Stole the thread idea from another forum and made a post that a few people appreciated so i thought I'd post here.
Practice with a metonome most certainly isn't overrated but I agree with most of what Mikey has to say. Theory certainly isn't any harder on piano. Everything is exactly the same pattern in every single octave. Modal theory is a breeze as well and far easier to explain with a piano.
Try working on a new technique when you plateau. Work on string skipping, economy picking, sweeping, alternate picking. Practice different scales. I feel that all of this should be done with a metronome to instil a sense of timing and a base off of which to make rhythmic variation in your lines. It's not the metronme that controls your rhythmic variance but your imagination and creativity to play with it, against it and across it.
Take a break and listen to new music. Listen to old music you used to like. Learn a song start to finish. Not just a riff or lick but all the changes. Study why it works for your ears. Examine the interplay between the bass, rhythm and lead. Is the lead outling the chord, is it modal, is it forming an extended voicing.
Learn something not in your style.
Woodshed. Sometimes you just need to put in the time practicing boring shit. Think of it as weight lifting. You don't do it for a while, can't lift as much. Do you use weightlifting just to lift more weight? Sometimes. Most people use it for sport, appearance, strength. Same goes for technique. Speed is a tool, scales are a tool, gear is a tool, use them with discretion to achieve what YOU hear in your head.
Buy a new piece of gear. It can inspire. It may come to be your favourite gtr, amp, snare, kicks, pedals you will ever own. You may sell it in a week. The point is to absorb as much creativity and inspiration from it as possible. I have tens of thousands of dollars worth of gear. Some of it cost thousands, some pieces a few bucks. The price is irrelevant to the creative value it can have to you. They are tools like your technique and are to serve a purpose. Communication and expression.
A great Joe satriani exercise is to sit down, and for or minute, play a random note on the click of your metronome. Don't follow any rules, patterns, scales, arps. Just hit it clean and try not to repeat. Free yourself temporarily from everything you've learned. It's important to know the rules. Sometimes it's more important to know you can break them. And when. And how.
Listen to someone better than you with appreciation and modesty and humility. The biggest problem holding most people back is ignorance and arrogance, and most of them don't even know it. No matter how good you are there are thousands way better than you. Be your own worst critic!!!
Practice with a metonome most certainly isn't overrated but I agree with most of what Mikey has to say. Theory certainly isn't any harder on piano. Everything is exactly the same pattern in every single octave. Modal theory is a breeze as well and far easier to explain with a piano.

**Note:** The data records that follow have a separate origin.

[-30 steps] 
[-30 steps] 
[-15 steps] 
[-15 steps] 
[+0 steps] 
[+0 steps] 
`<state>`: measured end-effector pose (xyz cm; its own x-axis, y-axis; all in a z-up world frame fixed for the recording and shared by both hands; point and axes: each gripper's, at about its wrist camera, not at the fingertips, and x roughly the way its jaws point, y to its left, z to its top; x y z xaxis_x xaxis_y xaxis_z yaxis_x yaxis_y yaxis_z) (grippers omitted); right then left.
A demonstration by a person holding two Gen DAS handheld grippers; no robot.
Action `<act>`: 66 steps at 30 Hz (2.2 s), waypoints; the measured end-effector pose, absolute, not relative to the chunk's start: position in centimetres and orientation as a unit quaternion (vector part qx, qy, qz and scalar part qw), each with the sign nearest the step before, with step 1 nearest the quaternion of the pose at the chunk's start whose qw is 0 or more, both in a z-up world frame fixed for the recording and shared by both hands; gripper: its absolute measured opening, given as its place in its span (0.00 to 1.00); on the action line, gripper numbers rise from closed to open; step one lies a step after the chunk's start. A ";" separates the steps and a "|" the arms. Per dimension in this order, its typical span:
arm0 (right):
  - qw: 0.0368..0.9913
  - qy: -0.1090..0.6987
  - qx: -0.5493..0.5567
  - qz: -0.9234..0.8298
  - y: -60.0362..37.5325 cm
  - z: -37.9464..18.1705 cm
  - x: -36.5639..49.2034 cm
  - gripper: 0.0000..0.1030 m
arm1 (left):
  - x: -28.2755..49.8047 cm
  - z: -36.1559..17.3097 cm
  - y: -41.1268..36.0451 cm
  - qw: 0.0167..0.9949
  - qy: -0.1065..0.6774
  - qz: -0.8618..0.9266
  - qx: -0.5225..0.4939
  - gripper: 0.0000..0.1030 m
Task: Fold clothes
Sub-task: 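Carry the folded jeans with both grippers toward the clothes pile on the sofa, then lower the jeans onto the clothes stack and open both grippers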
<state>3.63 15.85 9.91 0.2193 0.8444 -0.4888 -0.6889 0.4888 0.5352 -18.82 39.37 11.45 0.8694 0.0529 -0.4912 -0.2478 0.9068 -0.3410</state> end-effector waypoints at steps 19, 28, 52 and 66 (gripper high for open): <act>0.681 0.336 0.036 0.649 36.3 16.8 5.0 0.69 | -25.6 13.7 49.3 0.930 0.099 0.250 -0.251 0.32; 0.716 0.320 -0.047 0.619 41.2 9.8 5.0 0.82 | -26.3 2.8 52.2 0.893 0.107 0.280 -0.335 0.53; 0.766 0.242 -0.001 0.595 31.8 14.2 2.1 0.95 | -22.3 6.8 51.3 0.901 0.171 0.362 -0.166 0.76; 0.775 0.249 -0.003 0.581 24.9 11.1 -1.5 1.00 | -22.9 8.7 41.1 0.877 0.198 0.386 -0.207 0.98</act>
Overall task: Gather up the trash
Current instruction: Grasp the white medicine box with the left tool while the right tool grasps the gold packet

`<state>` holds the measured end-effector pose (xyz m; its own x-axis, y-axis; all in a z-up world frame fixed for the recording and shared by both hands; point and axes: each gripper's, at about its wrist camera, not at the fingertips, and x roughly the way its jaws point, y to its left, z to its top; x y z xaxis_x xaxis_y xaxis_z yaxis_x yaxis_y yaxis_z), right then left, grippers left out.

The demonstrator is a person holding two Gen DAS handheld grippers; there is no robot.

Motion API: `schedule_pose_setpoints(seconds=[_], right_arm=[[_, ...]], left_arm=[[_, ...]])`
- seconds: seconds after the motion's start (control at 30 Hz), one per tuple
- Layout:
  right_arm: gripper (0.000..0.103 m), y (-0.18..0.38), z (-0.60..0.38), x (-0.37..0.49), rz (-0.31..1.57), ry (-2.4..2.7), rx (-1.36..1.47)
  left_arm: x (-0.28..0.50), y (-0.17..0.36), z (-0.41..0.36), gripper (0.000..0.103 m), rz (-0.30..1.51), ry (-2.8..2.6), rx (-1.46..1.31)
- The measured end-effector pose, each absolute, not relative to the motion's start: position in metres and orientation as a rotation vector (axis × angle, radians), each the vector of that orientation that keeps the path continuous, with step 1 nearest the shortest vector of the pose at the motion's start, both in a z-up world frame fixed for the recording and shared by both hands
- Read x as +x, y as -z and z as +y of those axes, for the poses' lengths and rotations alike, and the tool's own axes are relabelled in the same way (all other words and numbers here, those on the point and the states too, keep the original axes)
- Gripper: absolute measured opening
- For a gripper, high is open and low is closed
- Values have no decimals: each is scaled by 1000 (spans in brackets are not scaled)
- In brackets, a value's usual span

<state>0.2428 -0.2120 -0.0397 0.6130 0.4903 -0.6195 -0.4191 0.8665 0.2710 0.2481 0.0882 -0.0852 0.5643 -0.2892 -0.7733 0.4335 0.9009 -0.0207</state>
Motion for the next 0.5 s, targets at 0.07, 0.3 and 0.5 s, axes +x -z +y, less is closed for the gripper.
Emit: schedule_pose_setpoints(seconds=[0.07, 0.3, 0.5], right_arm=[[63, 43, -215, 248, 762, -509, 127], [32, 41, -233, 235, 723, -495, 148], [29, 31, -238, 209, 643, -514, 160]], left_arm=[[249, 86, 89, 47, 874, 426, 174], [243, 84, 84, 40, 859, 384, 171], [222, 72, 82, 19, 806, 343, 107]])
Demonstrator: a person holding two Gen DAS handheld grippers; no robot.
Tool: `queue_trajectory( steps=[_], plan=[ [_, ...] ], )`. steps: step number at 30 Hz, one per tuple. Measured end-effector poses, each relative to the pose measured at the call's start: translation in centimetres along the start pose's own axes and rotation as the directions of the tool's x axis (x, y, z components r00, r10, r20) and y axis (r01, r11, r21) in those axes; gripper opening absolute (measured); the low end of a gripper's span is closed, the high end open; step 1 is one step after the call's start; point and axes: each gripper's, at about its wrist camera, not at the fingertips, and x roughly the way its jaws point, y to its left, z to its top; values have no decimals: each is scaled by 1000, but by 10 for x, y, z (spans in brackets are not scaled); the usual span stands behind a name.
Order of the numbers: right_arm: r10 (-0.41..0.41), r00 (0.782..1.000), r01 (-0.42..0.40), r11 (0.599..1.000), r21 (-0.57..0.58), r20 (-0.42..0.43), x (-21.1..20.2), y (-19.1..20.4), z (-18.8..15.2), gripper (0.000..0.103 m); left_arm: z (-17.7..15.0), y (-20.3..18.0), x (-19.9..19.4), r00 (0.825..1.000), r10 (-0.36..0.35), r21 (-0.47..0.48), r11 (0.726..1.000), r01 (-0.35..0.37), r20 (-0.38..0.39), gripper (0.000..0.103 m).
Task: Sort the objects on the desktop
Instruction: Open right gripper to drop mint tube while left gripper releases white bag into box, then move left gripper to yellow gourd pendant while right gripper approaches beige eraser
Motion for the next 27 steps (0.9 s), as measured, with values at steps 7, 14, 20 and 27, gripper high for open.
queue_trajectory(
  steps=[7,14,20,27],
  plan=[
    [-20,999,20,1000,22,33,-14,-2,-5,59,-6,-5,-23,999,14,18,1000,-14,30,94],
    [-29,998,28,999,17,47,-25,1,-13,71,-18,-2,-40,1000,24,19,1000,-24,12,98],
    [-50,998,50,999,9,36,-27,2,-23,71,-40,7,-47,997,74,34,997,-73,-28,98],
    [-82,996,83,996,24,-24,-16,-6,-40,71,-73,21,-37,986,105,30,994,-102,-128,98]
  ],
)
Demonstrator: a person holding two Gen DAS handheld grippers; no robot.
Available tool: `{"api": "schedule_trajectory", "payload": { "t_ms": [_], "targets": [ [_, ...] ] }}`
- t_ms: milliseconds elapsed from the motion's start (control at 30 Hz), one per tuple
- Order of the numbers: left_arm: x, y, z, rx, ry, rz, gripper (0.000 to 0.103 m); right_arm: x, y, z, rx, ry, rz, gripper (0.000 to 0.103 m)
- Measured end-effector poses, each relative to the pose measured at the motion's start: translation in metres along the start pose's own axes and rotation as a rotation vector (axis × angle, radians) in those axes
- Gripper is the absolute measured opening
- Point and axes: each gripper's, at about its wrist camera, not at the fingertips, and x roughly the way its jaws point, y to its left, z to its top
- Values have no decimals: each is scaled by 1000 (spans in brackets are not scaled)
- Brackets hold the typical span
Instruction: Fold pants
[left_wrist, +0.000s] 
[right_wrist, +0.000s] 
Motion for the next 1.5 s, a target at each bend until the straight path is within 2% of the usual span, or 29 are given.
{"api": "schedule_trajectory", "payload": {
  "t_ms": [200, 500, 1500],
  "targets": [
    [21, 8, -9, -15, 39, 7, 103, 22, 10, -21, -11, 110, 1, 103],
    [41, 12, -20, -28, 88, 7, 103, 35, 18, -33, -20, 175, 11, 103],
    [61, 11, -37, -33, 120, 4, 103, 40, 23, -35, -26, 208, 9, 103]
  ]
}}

Try working on a new technique when you plateau. Work on string skipping, economy picking, sweeping, alternate picking. Practice different scales. I feel that all of this should be done with a metronome to instil a sense of timing and a base off of which to make rhythmic variation in your lines. It's not the metronme that controls your rhythmic variance but your imagination and creativity to play with it, against it and across it.
Take a break and listen to new music. Listen to old music you used to like. Learn a song start to finish. Not just a riff or lick but all the changes. Study why it works for your ears. Examine the interplay between the bass, rhythm and lead. Is the lead outling the chord, is it modal, is it forming an extended voicing.
Learn something not in your style.
Woodshed. Sometimes you just need to put in the time practicing boring shit. Think of it as weight lifting. You don't do it for a while, can't lift as much. Do you use weightlifting just to lift more weight? Sometimes. Most people use it for sport, appearance, strength. Same goes for technique. Speed is a tool, scales are a tool, gear is a tool, use them with discretion to achieve what YOU hear in your head.
Buy a new piece of gear. It can inspire. It may come to be your favourite gtr, amp, snare, kicks, pedals you will ever own. You may sell it in a week. The point is to absorb as much creativity and inspiration from it as possible. I have tens of thousands of dollars worth of gear. Some of it cost thousands, some pieces a few bucks. The price is irrelevant to the creative value it can have to you. They are tools like your technique and are to serve a purpose. Communication and expression.
A great Joe satriani exercise is to sit down, and for or minute, play a random note on the click of your metronome. Don't follow any rules, patterns, scales, arps. Just hit it clean and try not to repeat. Free yourself temporarily from everything you've learned. It's important to know the rules. Sometimes it's more important to know you can break them. And when. And how.
Listen to someone better than you with appreciation and modesty and humility. The biggest problem holding most people back is ignorance and arrogance, and most of them don't even know it. No matter how good you are there are thousands way better than you. Be your own worst critic!!!